Financial services firms worldwide and in Singapore are increasingly deploying artificial intelligence (AI) agents to accelerate loan approvals and shorten customer onboarding times, according to The Straits Times. Unlike traditional generative AI tools that require constant prompting, AI agents can make decisions, execute complex tasks, and manage workflows with minimal human intervention.
The distinction between traditional AI and agentic AI is significant in financial applications. Traditional AI might explain when a customer qualifies for a loan, while agentic AI can evaluate the customer, determine eligibility, and approve the loan within hours instead of days, experts told The Straits Times.
Manual data entry and paper-heavy processes have historically slowed loan approvals. Banks now use AI agents to process documents and conduct initial risk analysis before handing files to human employees, said Deb Deep Sengupta, area vice-president for South Asia at UiPath, a global software company developing AI and agentic automation software.
US-based Lake Michigan Credit Union deployed AI agents to handle data collection and file exceptions, reducing loan cycle times by 10 days, according to Sengupta. File exceptions occur when loan applications contain missing, incorrect, or outdated information that prevents approval under standard guidelines.
Intelligent credit underwriting for mortgages, auto loans, and small business loans represents another application area. AI agents can automatically aggregate and analyze applicant data from various sources, according to Dr Paul Beaumont, partner and data scientist at McKinsey & Company’s AI arm QuantumBlack.
Deutsche Bank in Germany uses agentic AI to achieve faster loan approvals while enhancing risk assessments by incorporating alternative data sources, Dr Beaumont noted. Salesforce ASEAN’s vice-president and chief technology officer for solutions Gavin Barfield added that loan discovery—the process of identifying and evaluating loan products tailored to a customer’s financial situation—can be automated with AI agents, allowing human loan officers to focus on advising borrowers and building trusted relationships.
Customer service represents another significant area for AI agent deployment. Insurance companies have deployed agentic AI for customer interactions, accelerating claims processing, said Priscilla Chong, Amazon Web Services Singapore managing director.
Bolttech, a Singapore-based insurtech company, uses agentic AI to power an advanced speech-to-speech chatbot that handles customer policy questions, processes routine claims, and responds to inquiries with near-instant response times.
Insurer Singlife partnered with Salesforce in October to launch an AI agent to boost customer service efficiency by providing faster and more accurate responses to queries. The deployment taps Salesforce’s Agentforce platform to access information from Singlife’s product manuals, training guides, and other materials—information that customer service executives would traditionally have to manually search through. Singlife is exploring expansion of agentic AI to its financial adviser representatives.
The Bank of Singapore launched an agentic AI tool in October to generate “source-of-wealth” reports, which detail a person’s or entity’s total assets and their origins. The tool reduces generation time from the usual 10 days to as little as one hour, allowing relationship managers to spend more time engaging clients and reviewing their portfolios.
AI agents enable enhanced fraud detection and response capabilities. According to Dr Beaumont, agents can monitor transaction streams in real-time, identify anomalous patterns, and instantly freeze compromised accounts, significantly reducing financial losses and protecting customers.
One of the most impactful applications is the ability to clear hundreds of thousands of alerts in seconds—a task that would take a human analyst 30 to 90 minutes per alert, Dr Beaumont noted.
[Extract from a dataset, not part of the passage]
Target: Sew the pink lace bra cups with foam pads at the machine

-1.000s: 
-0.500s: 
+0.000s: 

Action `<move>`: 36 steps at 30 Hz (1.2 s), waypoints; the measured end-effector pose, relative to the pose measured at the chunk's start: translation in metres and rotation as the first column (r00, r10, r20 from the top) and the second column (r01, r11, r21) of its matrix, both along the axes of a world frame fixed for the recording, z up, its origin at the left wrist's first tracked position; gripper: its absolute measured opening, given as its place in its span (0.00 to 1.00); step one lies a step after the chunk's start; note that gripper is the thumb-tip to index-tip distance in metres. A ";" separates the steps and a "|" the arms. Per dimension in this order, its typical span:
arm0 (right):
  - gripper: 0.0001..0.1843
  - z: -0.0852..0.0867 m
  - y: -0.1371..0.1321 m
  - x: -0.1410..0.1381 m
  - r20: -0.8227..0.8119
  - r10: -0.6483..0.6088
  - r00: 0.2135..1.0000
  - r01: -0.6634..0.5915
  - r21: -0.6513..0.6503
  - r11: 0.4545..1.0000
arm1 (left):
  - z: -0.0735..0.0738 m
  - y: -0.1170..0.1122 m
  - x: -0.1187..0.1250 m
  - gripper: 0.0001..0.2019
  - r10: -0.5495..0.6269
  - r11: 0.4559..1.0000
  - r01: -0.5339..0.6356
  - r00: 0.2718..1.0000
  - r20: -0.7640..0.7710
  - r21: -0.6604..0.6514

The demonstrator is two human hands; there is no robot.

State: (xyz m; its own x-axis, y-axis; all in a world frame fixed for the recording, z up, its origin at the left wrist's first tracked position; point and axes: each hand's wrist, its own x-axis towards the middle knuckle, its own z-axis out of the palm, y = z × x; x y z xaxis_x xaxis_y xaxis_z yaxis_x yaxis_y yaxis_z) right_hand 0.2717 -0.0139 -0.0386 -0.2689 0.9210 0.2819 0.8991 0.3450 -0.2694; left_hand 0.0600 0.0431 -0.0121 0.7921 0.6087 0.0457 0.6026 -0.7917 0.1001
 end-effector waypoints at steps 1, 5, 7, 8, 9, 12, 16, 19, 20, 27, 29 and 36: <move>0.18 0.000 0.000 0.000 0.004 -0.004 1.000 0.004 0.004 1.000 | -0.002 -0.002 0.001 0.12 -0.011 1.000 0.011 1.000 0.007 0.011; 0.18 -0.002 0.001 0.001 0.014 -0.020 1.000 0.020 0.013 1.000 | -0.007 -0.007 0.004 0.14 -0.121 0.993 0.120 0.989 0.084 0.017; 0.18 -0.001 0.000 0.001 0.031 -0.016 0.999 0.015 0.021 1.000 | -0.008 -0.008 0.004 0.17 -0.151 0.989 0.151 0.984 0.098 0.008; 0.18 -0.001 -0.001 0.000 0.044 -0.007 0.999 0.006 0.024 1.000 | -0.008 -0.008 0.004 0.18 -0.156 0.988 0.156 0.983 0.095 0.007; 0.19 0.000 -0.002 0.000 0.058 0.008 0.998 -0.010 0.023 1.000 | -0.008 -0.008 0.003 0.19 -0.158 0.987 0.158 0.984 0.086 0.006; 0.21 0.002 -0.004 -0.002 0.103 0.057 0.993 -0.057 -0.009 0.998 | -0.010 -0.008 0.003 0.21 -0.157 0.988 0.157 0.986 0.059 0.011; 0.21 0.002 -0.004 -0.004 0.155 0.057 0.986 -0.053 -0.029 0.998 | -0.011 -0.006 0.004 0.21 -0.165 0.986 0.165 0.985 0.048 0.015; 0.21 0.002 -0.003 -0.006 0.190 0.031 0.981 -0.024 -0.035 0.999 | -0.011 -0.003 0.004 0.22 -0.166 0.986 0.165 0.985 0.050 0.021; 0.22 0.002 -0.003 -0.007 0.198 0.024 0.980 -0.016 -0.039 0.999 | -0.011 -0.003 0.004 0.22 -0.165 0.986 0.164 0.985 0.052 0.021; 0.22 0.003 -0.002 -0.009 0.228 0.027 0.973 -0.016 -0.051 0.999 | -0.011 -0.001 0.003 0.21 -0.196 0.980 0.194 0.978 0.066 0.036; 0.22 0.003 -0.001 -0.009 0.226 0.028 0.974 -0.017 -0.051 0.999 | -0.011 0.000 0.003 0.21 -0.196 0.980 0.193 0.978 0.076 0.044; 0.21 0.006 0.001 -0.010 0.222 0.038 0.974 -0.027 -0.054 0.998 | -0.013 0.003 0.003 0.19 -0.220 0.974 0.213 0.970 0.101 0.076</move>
AI agents are also automating know-your-customer (KYC) processes and augmenting anti-money laundering processes. Sengupta explained that AI agents can handle client due diligence by automating identity verification, matching entity data, and collecting required documentation.
Experts identified autonomous market analysis and trading with minimal human intervention, as well as role-specific agents serving as assistants to relationship managers and bank analysts, as potential future applications. Dr Beaumont noted that “banks are developing entirely new products that don’t yet exist in the market.”
Despite growing AI capabilities, human judgment remains critical. Sengupta emphasized that “in practice, financial services institutions follow a model where the AI executes the groundwork, a human validates the findings, and the AI then completes the workflow.”
Building rapport with customers remains fundamentally human work, particularly in wealth management and financial advisory. Chong stated: “Client relationships are built on trust, empathy, and deep understanding of individual circumstances – qualities that AI cannot replicate.”
Complex, high-stakes decisions will continue to rest with humans, who can apply nuanced judgment and ethical considerations, even as AI provides data-driven recommendations, according to Dr Beaumont.